TASK OBJECTIVE » From the line that contains "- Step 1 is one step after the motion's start" to the last line of the data, every line is to be transcribed exactly; no other line is to be included.

DATA EXTRACT »
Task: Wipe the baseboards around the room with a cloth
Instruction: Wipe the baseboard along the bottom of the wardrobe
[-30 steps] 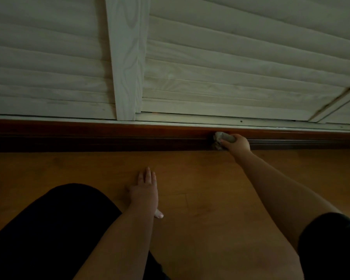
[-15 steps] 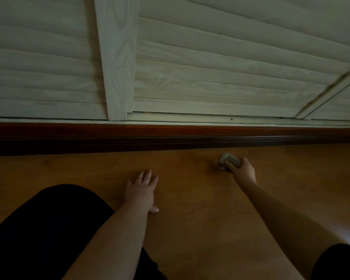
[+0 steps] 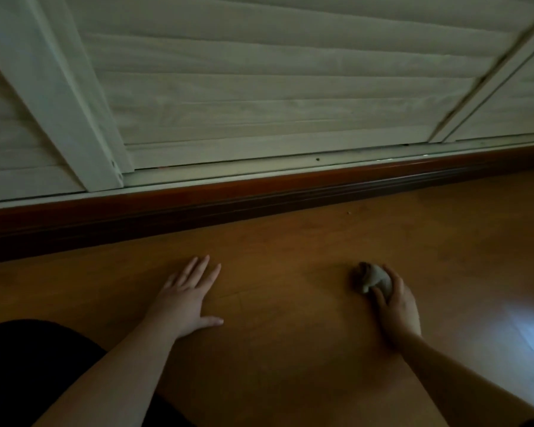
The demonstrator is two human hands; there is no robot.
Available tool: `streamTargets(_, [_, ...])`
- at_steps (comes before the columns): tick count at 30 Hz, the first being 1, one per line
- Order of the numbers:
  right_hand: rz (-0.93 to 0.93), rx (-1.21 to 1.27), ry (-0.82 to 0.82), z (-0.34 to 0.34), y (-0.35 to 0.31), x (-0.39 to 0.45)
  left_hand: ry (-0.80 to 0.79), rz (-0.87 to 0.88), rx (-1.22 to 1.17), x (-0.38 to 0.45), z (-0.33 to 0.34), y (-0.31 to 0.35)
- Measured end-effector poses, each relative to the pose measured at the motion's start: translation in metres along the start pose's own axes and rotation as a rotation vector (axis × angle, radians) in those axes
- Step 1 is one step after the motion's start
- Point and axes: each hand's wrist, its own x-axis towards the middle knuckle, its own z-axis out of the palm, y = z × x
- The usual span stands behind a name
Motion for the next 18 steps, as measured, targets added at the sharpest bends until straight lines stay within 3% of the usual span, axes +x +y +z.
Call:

COMPLETED EXERCISE »
- Step 1 is one step after the motion's start
- Point and axes: each hand's wrist, its own x-axis towards the middle knuckle, its own z-axis out of the palm, y = z × x
- The usual span stands behind a name
Motion for the next 18 steps, as measured, targets added at the sharpest bends until straight lines stay within 3% of the usual span, axes +x +y +z.
Call:

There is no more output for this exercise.